They ate the food from the metal thing until it ran out. Then he'd tried to find more food for them, but their home only opened when Packleader made it and neither he nor his sister had been able to make it work.  They'd waited for another Big to come and bring food, but no Big came, and they got hungrier and hungrier. His sister's fur began to fall out, and his mouth hurt and bled all the time.  One day his sister wouldn't get up from her sleeping place.

That's when he decided they had to eat Packleader.

It was an awful, Wrong, Badboy thing, but he couldn't think of anything else.

Packleader was enough food for a while longer, but he'd started to worry about what they'd do when it was gone by the time they heard the home opening one day and some more Bigs came.

They didn't bring food, though. And they didn't want to be part of the pack. They put their paws over their noses and made loud noises with their mouths and when they found Packleader those noises got so loud they hurt his ears.

Then one of them rushed at him and his sister and even though he'd never seen a Big in fighting posture he could tell instantly that's what it was. His sister told him to run and got in between him and the Big.  The home was still open and he'd run for the outside. Before he got there he looked back to make sure his sister was following him and just as he did the Big lifted one foot and brought it down hard on her.  There was a crunching noise.

He'd learned that day you don't need teeth to bite someone on the back of the neck.

He ran, and kept running, until the Big stopped chasing him and longer, until his paws were so sore he couldn't bear to put them on the ground, and then he crawled into the smallest place he could find and curled up and cried, for his sister, who was now food, for Packleader, and for himself, who was Wrong, and Badboy, and alone.

The next morning was the first time he was hunted by another pack.

No matter how hard he tried, he couldn't find a pack that would let him be part of them.  If he'd been younger, maybe, or older, the Packleaders wouldn't have cared. Or if he'd been stronger and large, he could have fought a Packleader and taken their pack for himself. But he wasn't strong, or large. He was the right size to sit on a Big's legs when they were resting, which had been just the right size for his old Packleader, but was just the wrong size now.  And no Bigs wanted to be his Packleader, even when he showed them how he could chase his tail as if it was a scurry-food, and pretend to be surprised when he caught it, which had always made his old Packleader happy.

It didn't make the other Bigs happy. One even kicked him, hard, but he remembered what happened to his sister and when he saw the Big's paw go up he dodged, and the kick only hit his side and leg.  It still hurt, even though it didn't turn him into food, and it never stopped hurting, so he couldn't run much anymore.

After than he stayed away from all the Bigs.

So he was hungry, all the time.
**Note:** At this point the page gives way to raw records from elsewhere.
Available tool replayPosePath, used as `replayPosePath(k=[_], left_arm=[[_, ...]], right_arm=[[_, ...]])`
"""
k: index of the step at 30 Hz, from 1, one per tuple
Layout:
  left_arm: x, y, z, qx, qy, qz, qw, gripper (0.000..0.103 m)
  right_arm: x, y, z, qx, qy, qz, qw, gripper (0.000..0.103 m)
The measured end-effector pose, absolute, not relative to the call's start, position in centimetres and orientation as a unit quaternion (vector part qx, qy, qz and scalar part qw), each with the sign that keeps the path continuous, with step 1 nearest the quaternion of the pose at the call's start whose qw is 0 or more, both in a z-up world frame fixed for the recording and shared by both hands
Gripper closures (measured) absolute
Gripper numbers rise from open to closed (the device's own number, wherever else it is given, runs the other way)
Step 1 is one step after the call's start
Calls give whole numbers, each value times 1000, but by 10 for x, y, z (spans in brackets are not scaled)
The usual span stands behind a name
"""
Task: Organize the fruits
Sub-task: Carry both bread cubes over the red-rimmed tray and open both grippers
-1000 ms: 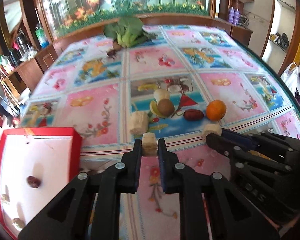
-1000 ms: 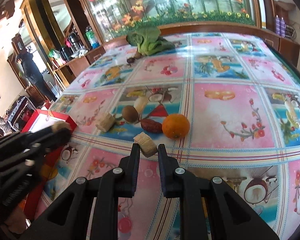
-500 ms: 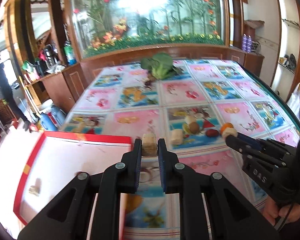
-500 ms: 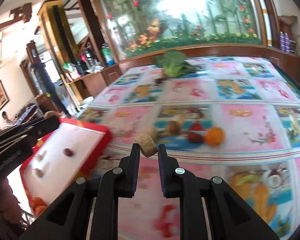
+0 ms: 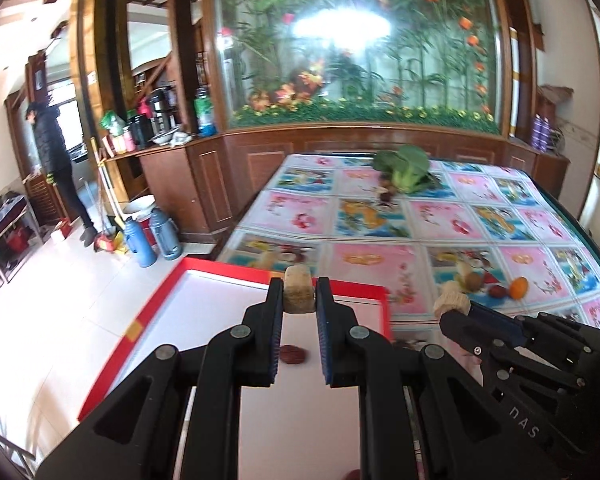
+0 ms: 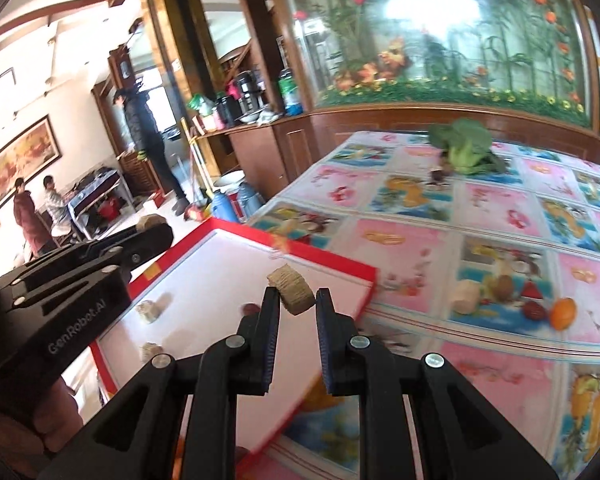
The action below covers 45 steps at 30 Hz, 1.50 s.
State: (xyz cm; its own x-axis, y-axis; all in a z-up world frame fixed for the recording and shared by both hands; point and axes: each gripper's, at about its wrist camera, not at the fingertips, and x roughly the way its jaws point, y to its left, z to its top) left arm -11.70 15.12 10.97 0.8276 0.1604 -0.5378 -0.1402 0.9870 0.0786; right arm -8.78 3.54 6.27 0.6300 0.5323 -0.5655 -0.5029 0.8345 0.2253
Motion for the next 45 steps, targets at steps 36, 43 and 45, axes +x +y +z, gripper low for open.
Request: replayPosePath(k=[36,43,45], left_arm=[[-106,252,19,-22,417,145,897,85],[-104,246,18,-4,428,160,890,83],[-103,246,19,2,430,165,888,69]], right_arm=[[-98,105,2,-65,438,296,846,86],[-98,101,3,-76,439,295,845,79],[-100,96,7,-72,432,297,848,70]])
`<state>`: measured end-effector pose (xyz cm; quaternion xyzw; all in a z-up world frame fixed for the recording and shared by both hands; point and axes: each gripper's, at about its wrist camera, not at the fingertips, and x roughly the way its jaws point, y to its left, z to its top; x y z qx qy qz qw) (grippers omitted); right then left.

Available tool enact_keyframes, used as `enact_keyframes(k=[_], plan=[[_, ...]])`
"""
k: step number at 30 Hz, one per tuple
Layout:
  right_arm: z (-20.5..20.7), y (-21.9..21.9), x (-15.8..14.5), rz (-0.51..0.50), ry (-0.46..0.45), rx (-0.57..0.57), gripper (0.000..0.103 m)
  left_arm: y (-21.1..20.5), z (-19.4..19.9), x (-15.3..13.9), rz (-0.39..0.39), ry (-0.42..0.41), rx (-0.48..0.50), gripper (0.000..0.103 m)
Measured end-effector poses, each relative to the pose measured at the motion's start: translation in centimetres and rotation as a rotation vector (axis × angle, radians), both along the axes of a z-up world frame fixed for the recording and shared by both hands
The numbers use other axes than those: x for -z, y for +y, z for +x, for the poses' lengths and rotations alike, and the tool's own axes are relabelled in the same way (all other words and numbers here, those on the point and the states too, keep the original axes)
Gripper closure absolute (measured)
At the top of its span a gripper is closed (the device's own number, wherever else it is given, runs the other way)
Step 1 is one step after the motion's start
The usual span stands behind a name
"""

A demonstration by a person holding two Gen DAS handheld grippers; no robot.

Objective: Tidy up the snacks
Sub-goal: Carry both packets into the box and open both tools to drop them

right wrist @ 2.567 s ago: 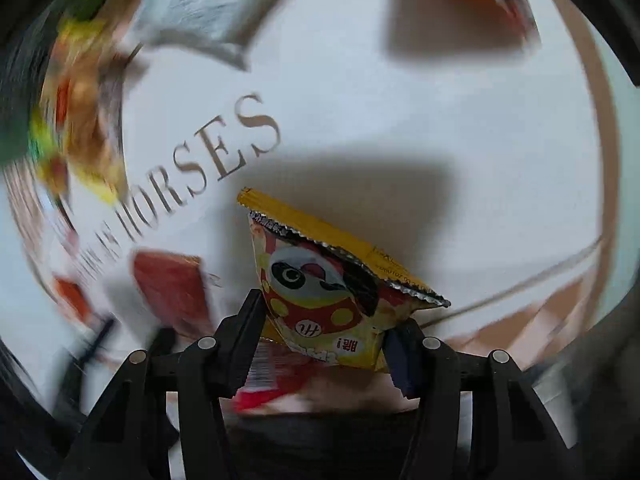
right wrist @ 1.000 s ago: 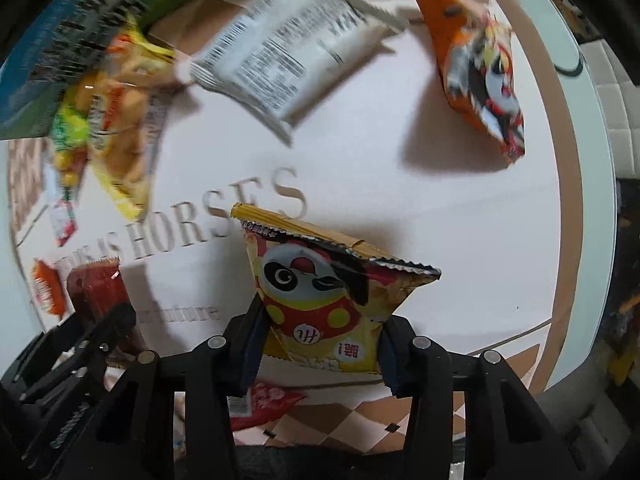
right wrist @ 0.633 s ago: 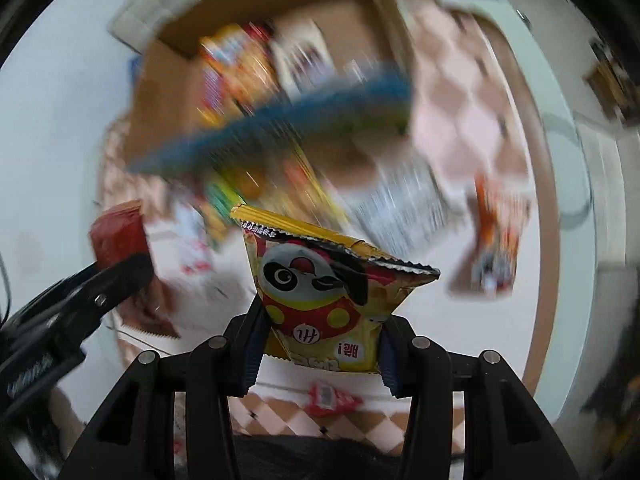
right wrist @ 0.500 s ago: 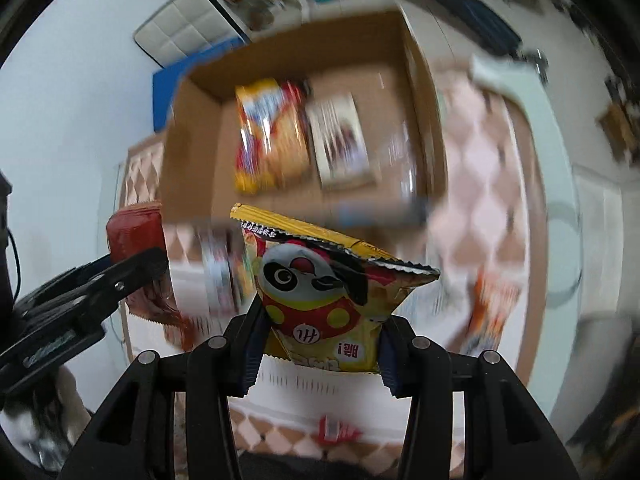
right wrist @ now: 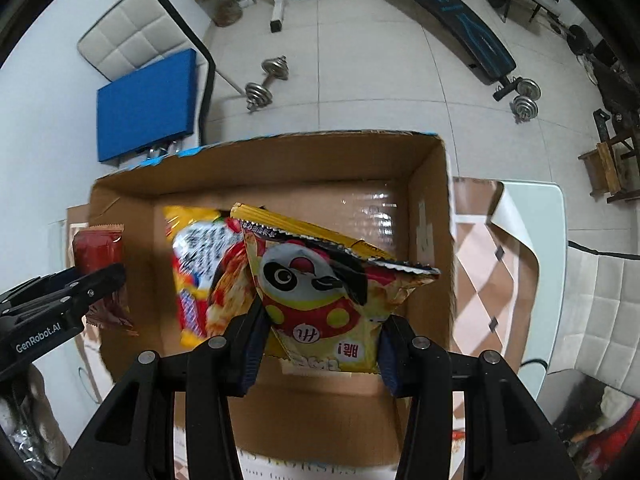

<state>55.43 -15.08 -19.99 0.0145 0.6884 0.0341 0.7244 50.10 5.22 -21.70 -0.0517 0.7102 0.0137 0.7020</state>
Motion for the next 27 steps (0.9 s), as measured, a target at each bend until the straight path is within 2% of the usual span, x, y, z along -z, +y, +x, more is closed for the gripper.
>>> enact_keyframes(k=[4, 9, 11, 12, 13, 15, 17, 19, 24, 27], plan=[[1.8, -0.1, 2.5, -0.019, 0.017, 0.005, 0.053, 0.0, 1.5, 2.0, 0.023, 0.032, 0.001, 0.051], [2.8, -0.5, 3.9, -0.035, 0.024, 0.019, 0.049, 0.0, 1.9, 3.0, 0.021, 0.056, -0.013, 0.051], [3.2, -0.6, 4.5, -0.04, 0.048, 0.024, 0.033, 0.0, 1.9, 3.2, 0.027, 0.068, -0.029, 0.049], [3.3, -0.7, 4.6, -0.038, 0.053, 0.03, 0.019, 0.0, 1.9, 3.2, 0.029, 0.067, -0.031, 0.045], [3.3, -0.8, 4.6, -0.035, 0.055, 0.035, 0.016, 0.0, 1.9, 3.1, 0.03, 0.065, -0.034, 0.042], [3.2, -0.8, 4.5, -0.041, 0.054, 0.032, 0.016, 0.0, 1.8, 2.9, 0.025, 0.061, -0.046, 0.027], [2.9, -0.8, 4.5, -0.047, 0.055, 0.031, 0.016, 0.0, 1.8, 2.7, 0.018, 0.053, -0.046, 0.023], [2.6, -0.8, 4.4, -0.043, 0.057, 0.024, 0.014, -0.1, 1.5, 2.3, -0.023, 0.062, -0.015, 0.023], [1.1, -0.4, 3.9, -0.056, 0.04, 0.001, 0.011, -0.2, 0.4, 1.3, -0.053, 0.028, -0.008, 0.023], [-0.4, -0.5, 3.2, -0.044, 0.009, 0.003, 0.011, -0.3, -1.1, 0.0, -0.056, -0.024, -0.015, 0.023]])
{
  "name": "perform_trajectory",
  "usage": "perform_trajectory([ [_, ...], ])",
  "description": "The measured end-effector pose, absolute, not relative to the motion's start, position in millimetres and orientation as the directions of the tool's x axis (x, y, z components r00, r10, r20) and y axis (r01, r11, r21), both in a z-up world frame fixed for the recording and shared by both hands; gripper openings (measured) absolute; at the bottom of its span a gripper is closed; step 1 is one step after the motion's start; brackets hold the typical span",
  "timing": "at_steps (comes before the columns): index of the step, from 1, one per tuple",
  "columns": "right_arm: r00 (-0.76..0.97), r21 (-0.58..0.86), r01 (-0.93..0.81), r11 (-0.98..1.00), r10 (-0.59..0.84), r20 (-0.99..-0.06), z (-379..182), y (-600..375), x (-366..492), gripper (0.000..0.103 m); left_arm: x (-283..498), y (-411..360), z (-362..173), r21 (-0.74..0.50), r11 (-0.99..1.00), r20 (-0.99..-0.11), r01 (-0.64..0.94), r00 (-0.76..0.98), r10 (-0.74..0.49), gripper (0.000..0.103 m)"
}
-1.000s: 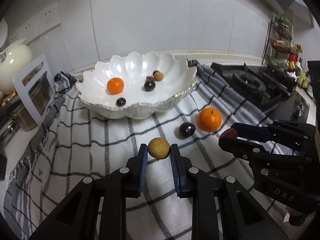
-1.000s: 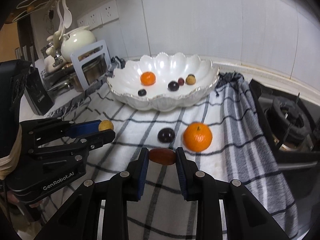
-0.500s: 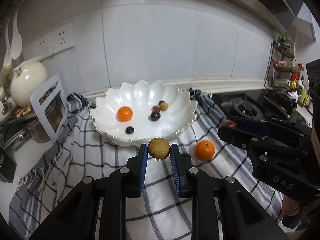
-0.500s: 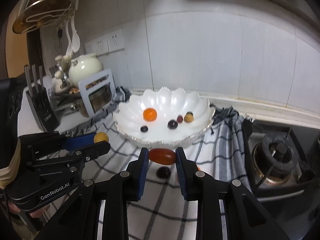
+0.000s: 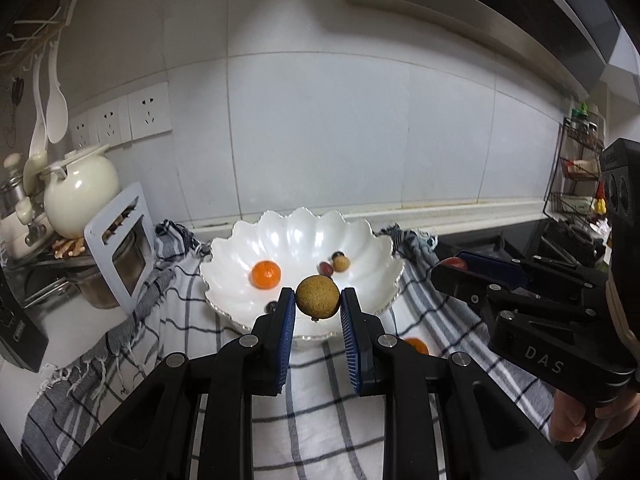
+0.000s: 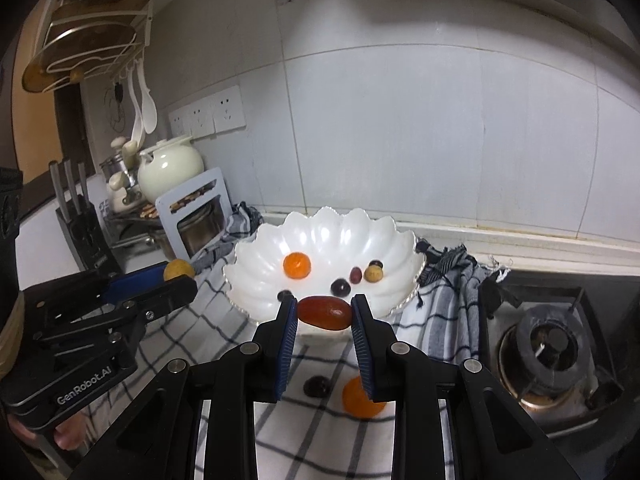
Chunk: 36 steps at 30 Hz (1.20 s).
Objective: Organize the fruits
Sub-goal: 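Carry the red-brown date and yellow-brown fruit over the white bowl with both grippers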
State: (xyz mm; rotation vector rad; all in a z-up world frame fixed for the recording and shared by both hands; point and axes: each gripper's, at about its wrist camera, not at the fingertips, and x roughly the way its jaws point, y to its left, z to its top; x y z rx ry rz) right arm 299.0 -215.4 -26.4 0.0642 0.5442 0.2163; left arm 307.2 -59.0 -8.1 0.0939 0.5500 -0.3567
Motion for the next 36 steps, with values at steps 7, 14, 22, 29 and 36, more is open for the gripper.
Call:
perform_trajectory([
  [7, 0.831, 0.132, -0.203, 0.970, 0.242, -0.500, -16.2, -220.8, 327.3, 0.029, 324.0, -63.0, 0.7, -0.013, 0.952, -0.509, 0.305, 0.818, -0.269, 0.024],
  [14, 0.829, 0.107, -0.216, 0.970, 0.240, -0.505, -12.4, -219.3, 356.3, 0.029, 350.7, -63.5, 0.3, -0.013, 0.965, -0.519, 0.262, 0.823, -0.230, 0.024],
  [22, 0.809, 0.105, -0.231, 0.967, 0.251, -0.532, -15.0, -218.8, 389.0, 0.029, 386.0, -62.0, -7.5, -0.035, 0.967, -0.557, 0.254, 0.798, -0.229, 0.024],
  [29, 0.774, 0.082, -0.227, 0.970, 0.231, -0.590, -28.2, -218.9, 421.0, 0.029, 417.4, -69.6, -23.0, -0.049, 0.967, -0.612, 0.248, 0.758, -0.226, 0.024],
  [36, 0.722, 0.102, -0.218, 0.971, 0.231, -0.653, -44.9, -226.3, 450.1, 0.029, 446.5, -76.2, -37.4, -0.062, 0.970, -0.660, 0.236, 0.720, -0.218, 0.024],
])
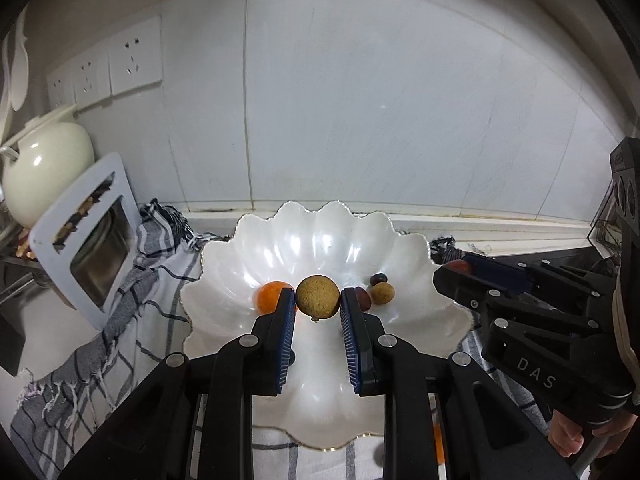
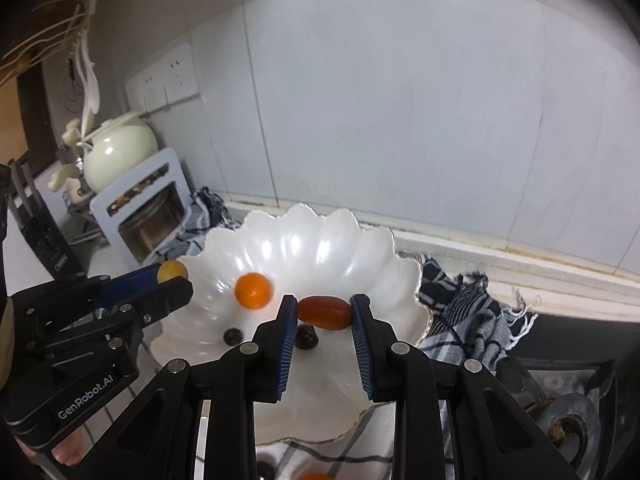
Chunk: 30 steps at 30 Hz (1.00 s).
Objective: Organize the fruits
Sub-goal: 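Carry the red-brown date and yellow-brown fruit over the white bowl with both grippers, then open both grippers to drop the date and yellow-brown fruit into the bowl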
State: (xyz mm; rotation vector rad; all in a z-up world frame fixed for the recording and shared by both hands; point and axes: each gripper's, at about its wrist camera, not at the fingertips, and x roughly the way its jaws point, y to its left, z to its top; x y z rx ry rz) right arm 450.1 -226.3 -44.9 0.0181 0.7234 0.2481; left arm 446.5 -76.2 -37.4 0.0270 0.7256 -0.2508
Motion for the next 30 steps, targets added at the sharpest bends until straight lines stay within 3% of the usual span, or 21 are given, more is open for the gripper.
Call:
perform_trajectory([
  [11, 0.638, 0.117, -0.204, 0.972, 0.222, -0.737, -73.1, -227.6, 483.6, 0.029, 482.5, -86.4, -64.2, -0.045, 0.973, -0.728, 0.224, 0.660, -0.186, 0.025],
  [13, 0.631, 0.118, -0.203, 0.972, 0.222, -0.743, -74.8, -227.8, 487.1, 0.030, 484.7, -87.0, -67.2, -0.031, 0.975, -0.734, 0.222, 0.657, -0.173, 0.031],
  [15, 0.622, 0.126, -0.201, 0.971, 0.227, -0.749, -76.2, -228.7, 489.7, 0.036, 485.3, -86.5, -68.6, -0.027, 0.976, -0.735, 0.217, 0.658, -0.167, 0.044],
  [17, 0.625, 0.124, -0.195, 0.973, 0.221, -0.749, -76.2, -230.0, 490.6, 0.044, 484.3, -85.4, -68.3, -0.024, 0.977, -0.733, 0.214, 0.661, -0.163, 0.045],
  [24, 0.650, 0.117, -0.180, 0.977, 0.208, -0.731, -68.6, -234.0, 482.4, 0.044, 473.4, -77.1, -59.4, 0.018, 0.984, -0.720, 0.179, 0.684, -0.112, 0.064],
  [30, 0.688, 0.087, -0.179, 0.980, 0.188, -0.701, -54.8, -236.7, 463.8, 0.059, 452.1, -73.7, -44.0, 0.042, 0.984, -0.692, 0.172, 0.716, -0.095, 0.077],
])
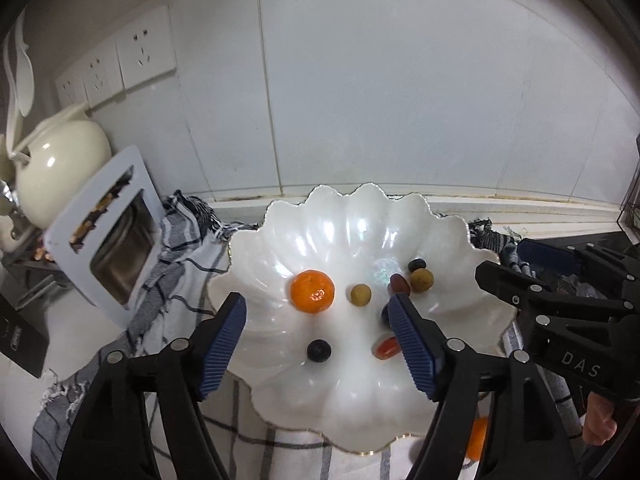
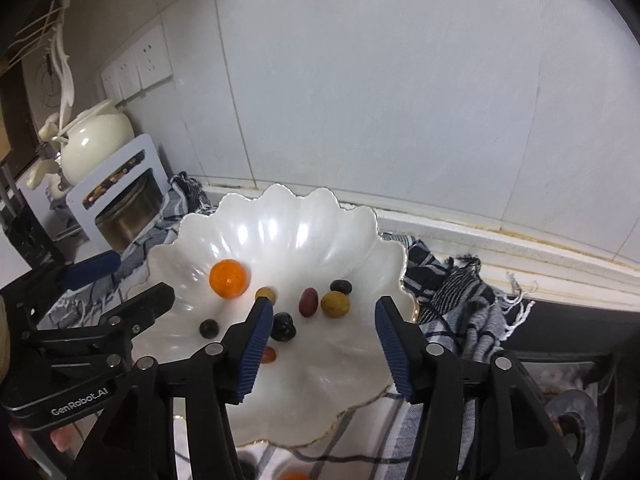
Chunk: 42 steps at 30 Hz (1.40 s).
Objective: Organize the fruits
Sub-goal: 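Open both grippers to drop the date and yellow-brown fruit into the bowl, then withdraw both grippers from the bowl back over the checked cloth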
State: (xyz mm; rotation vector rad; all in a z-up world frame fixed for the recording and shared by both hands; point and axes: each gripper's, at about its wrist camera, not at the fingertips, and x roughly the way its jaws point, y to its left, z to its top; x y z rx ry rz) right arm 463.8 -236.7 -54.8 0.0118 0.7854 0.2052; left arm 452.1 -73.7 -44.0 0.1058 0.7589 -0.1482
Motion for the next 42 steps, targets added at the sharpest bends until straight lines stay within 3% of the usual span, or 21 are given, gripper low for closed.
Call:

And hunted. And alone, which was worst of all.

Right now, though, he could smell food.

He crept out of the hole where he'd been hiding from the other packs and tried to work out where the smell was coming from.  His nose told him it was somewhere in the Bigs that hurried by, near the big fast metal things, and he wanted to cry.  He couldn't go out there, among all of them, with their kicking paws and loud noises, especially not near the big fast metal things. He'd seen others get too close to those things and suddenly become flat and food.

He was so hungry, though.

And what if they did kick him? What if he did turn into food? He was alone, and Badboy, and Wrong.

And hungry.

He crept out, just a little way, to see and smell better, belly low to the ground. None of the Bigs paid any attention.  The food smell moved away and he followed it, carefully, as fast as he could.  He couldn't walk very fast, since the Big had kicked him, and the smell got further away, and he wanted to cry again, but then it got much closer really quickly and he realized that the Big carrying the food had stopped.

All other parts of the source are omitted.